„Wilhelm von Humboldt (1767-1835), Philosoph, Sprachforscher und Bildungspolitiker, droht in der Rede vom ´Mythos Humboldt´ verloren zu gehen“ – so beginnt der Klappentext zum Buch „Wilhelm von Humboldt. Bildungspolitik und Universitätsreform“ von Heinz-Elmar Tenorth (erschienen 2018 im Ferdinand Schöningh Verlag). Im Sommer habe ich dieses Buch gelesen. Es enthält mehrere Texte, die man auch je für sich lesen kann (alle von Tenorth verfasst), aber besonders in der Gänze ein schlüssiges Bild ergeben: Teils sind diese Texte bereits publiziert, teils neu bzw. umgeschrieben, teils erstmals veröffentlicht.
Das Buch hat drei Teile: Teil I „Die Idee der Universität und die ´Humboldtsche Universität“ umfasst drei Text; Teil II „Die Universität zu Berlin – Humboldts Gründung, der bildungspolitische Kontext und die historische Dynamik der Universität“ besteht aus fünf Texten; wiederum drei Beiträge gibt es in Teil III „´Bildung durch Wissenschaft´ – Universität als Lebensform“.
Ich habe viel gelernt bei der Lektüre und kann das Buch nur empfehlen: sowohl denen, die sich hochschuldidaktisch vor allem mit „forschendem Lernen“ beschäftigen, als auch denen, die sich im weitesten Sinne soziologisch mit hochschulpolitischen Fragen zur Universität auseinandersetzen. Das Ideal einer „Bildung durch Wissenschaft“, so meine Erfahrung der letzten Jahre, wird nicht selten als naive und überkommene Vorstellung disqualifiziert – in der Regel gepaart mit dem Hinweis auf die faktischen Gegebenheiten in heutigen Massenuniversitäten. Das folgende Zitat aus der Einleitung im Buch ersetzt auf keinen Fall die Lektüre (die sich wirklich lohnt), fasst aber vermutlich gut zusammen, was Tenorth mit seiner fundierten Expertise zu Wilhelm von Humboldt über alle Texte hinweg deutlich macht:
„Die spezifische Leistung in der tertiären Bildung, das ist meine Lektion für die Universität, kommt nur aus der Symbiose des scheinbar Widersprüchlichen der Einheit von Forschung und Lehre, Bildung, Ausbildung und Wissenschaft, und auch von Staat und autonomer Korporation. Solche Symbiose ist nur als Lebensform möglich, nicht systemisch garantierbar, sie bleibt immer fragil. Organisation ist nur eine Ermöglichungsform, wirklich wird die Symbiose erst in der Interaktion. Aber dort kann das Paradoxe möglich werden: Disziplinierte Kreativität, reflektierte Experten, selbstkritische Disziplinen. Eine solche Universität muss man allerdings auch wollen und mutige Politiker sollten sich trauen, solche Anomalien zu finanzieren. Humboldt kann dabei inspirieren und für die Realisierung sogar Preußen ein Vorbild sein, als Kulturstaat, als den es ihn ja auch gab“ (S. 10).
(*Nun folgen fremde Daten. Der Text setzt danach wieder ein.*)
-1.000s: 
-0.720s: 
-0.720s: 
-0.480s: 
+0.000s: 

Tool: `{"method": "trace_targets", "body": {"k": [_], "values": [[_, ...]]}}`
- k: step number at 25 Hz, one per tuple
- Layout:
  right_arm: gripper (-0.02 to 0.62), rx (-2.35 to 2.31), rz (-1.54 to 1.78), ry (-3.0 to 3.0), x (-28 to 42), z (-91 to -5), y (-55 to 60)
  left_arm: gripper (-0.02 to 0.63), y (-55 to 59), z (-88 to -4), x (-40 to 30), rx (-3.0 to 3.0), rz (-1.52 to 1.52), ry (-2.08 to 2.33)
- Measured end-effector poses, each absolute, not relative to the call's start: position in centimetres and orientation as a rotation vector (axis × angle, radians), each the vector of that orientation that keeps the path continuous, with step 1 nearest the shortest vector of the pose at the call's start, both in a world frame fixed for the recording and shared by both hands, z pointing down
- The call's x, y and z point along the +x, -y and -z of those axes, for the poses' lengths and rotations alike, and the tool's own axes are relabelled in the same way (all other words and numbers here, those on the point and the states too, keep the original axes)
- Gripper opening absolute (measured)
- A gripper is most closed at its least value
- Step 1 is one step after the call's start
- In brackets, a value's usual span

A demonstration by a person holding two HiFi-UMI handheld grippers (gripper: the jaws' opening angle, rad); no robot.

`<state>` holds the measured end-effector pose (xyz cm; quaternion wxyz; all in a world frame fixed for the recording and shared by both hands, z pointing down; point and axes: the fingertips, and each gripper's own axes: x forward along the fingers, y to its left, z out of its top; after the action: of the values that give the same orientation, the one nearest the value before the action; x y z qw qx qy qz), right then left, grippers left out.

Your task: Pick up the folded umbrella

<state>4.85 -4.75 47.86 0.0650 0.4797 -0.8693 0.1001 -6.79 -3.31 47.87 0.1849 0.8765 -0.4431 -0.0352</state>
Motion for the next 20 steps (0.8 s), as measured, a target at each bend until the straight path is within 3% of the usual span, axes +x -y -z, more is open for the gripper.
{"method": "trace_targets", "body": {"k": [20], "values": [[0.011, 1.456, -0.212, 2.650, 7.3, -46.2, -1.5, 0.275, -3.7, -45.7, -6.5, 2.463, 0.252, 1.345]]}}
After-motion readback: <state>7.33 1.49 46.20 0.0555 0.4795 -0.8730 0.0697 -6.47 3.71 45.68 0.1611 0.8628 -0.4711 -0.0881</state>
Das Paradoxe möglich werden lassen, wenn es der Staat denn will und dann auch Anomalien zu finanzieren bereit sein – ich finde, das bringt es gut auf den Punkt. Vor allem wird deutlich, wie weit weg das von der Leitfigur des Wettbewerbs ist, dessen Merkmale Sichtbarkeit, Eindeutigkeit und Exzellenz auf einem nach ökonomischen Vorbild inszenierten Markt sind.